*What is being asked*: Using the listing below, set down each line from the line containing "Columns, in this" through the line containing "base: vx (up", both ends included, exactly and with nothing added.
======
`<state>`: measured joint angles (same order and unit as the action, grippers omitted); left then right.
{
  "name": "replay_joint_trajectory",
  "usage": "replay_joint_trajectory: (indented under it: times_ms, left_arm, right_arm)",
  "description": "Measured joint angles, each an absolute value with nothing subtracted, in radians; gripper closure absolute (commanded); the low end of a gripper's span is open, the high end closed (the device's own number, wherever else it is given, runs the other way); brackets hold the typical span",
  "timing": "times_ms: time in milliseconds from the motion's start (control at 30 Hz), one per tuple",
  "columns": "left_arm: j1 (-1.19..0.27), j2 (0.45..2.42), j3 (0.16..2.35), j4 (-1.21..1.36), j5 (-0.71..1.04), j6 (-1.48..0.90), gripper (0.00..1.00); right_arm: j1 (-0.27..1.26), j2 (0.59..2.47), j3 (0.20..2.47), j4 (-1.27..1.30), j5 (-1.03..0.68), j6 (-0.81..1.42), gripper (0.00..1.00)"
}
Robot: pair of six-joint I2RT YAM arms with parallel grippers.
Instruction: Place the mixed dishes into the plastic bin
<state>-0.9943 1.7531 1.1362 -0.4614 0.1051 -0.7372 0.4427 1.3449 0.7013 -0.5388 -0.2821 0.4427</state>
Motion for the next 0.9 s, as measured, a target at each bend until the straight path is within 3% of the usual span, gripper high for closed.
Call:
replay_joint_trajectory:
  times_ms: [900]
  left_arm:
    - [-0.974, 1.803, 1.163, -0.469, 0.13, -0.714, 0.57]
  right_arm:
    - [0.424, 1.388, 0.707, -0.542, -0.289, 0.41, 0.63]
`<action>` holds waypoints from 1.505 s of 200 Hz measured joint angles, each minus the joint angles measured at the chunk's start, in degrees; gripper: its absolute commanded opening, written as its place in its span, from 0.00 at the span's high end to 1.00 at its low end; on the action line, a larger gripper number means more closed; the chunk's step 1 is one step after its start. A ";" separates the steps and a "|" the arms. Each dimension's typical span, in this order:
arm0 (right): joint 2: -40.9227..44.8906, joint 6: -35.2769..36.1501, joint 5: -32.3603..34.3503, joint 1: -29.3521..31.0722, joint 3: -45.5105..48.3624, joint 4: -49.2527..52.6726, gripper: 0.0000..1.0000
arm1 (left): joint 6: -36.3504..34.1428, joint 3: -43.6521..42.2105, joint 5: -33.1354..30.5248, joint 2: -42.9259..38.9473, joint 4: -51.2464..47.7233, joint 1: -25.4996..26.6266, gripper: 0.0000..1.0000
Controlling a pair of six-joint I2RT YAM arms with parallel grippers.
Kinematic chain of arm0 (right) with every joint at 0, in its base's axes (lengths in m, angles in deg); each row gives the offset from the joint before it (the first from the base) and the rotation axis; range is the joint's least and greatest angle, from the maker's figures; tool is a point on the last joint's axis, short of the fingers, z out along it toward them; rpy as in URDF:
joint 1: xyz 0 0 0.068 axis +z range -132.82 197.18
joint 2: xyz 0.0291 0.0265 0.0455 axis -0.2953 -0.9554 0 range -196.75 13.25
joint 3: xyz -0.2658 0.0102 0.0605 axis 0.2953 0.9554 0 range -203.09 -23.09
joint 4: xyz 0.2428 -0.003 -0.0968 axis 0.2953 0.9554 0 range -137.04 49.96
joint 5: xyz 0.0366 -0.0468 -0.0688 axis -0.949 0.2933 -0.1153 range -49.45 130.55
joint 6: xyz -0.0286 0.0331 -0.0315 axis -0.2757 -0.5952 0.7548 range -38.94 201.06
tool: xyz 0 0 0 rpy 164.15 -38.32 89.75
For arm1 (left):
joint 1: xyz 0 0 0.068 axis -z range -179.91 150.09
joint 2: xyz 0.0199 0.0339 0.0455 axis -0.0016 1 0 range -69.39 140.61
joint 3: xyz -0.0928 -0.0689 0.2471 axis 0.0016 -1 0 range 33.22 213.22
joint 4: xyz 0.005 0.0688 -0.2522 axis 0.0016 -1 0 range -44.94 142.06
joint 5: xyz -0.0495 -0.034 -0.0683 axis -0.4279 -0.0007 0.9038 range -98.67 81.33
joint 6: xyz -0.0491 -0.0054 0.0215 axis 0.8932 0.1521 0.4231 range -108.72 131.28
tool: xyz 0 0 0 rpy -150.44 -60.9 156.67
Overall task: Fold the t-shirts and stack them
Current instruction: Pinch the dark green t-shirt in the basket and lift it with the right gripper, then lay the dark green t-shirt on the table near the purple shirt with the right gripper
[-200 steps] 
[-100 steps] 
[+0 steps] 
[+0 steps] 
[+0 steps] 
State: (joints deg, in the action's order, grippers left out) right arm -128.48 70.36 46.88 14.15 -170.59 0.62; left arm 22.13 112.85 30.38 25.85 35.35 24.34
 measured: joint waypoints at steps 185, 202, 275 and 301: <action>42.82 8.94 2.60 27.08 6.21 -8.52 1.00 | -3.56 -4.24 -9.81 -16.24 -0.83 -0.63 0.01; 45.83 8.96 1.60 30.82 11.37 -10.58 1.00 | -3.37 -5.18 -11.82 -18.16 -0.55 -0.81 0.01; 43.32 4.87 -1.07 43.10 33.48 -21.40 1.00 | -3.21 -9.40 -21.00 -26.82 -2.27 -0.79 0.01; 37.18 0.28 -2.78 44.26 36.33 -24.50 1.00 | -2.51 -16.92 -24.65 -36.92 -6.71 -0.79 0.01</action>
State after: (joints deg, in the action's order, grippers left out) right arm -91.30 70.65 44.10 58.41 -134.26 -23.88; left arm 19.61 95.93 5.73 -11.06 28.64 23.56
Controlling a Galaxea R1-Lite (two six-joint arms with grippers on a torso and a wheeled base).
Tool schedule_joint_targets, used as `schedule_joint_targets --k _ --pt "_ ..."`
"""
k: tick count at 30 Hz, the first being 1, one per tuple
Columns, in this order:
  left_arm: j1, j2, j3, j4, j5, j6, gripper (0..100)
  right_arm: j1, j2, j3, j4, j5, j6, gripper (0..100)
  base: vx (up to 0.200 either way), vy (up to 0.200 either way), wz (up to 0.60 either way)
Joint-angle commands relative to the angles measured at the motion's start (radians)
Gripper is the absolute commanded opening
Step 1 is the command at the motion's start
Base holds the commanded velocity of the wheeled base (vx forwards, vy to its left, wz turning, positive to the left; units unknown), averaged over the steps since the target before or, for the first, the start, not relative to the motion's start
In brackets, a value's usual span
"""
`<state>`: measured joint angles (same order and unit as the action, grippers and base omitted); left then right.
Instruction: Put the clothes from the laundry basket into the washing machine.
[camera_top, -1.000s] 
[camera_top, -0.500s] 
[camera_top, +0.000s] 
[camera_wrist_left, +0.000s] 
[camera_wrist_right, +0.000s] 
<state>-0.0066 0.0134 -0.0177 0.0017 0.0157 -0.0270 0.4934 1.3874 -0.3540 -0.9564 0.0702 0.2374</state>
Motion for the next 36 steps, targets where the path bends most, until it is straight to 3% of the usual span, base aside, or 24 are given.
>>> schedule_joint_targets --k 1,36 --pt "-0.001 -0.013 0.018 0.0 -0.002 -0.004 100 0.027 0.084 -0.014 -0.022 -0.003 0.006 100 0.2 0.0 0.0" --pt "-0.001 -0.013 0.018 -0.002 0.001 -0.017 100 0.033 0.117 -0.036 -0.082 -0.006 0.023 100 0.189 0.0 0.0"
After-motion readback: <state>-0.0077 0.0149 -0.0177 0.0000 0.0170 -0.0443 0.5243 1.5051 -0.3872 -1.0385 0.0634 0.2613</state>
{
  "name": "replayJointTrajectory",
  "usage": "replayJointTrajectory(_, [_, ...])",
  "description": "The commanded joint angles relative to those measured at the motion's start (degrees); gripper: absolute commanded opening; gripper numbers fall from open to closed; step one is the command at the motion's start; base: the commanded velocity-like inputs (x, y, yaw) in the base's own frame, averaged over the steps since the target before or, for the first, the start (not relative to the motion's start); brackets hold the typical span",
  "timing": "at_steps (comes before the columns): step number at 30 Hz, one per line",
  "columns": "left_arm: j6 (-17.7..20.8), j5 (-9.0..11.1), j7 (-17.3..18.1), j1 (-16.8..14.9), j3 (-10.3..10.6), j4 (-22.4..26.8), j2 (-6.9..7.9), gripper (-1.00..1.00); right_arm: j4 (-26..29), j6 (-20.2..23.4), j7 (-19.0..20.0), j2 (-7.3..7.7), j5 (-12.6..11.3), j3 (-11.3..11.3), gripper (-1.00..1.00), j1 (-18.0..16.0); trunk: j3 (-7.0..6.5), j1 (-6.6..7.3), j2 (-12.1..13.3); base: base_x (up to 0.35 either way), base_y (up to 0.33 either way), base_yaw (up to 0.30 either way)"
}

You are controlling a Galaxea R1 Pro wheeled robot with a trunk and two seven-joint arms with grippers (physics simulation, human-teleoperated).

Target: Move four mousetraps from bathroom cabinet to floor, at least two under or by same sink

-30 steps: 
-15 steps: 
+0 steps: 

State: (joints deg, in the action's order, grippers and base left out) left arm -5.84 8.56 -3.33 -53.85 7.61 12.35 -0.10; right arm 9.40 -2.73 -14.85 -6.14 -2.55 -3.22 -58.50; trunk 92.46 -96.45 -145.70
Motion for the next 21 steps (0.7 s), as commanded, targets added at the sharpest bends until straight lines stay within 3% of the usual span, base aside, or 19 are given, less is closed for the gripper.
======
*Answer to the problem*:
Columns, in this order:
  left_arm: j1, j2, j3, j4, j5, j6, gripper (0..100)
  right_arm: j1, j2, j3, j4, j5, j6, gripper (0..100)
  base: vx (up to 0.200 either way), vy (up to 0.200 either way), wz (up to 0.60 either way)

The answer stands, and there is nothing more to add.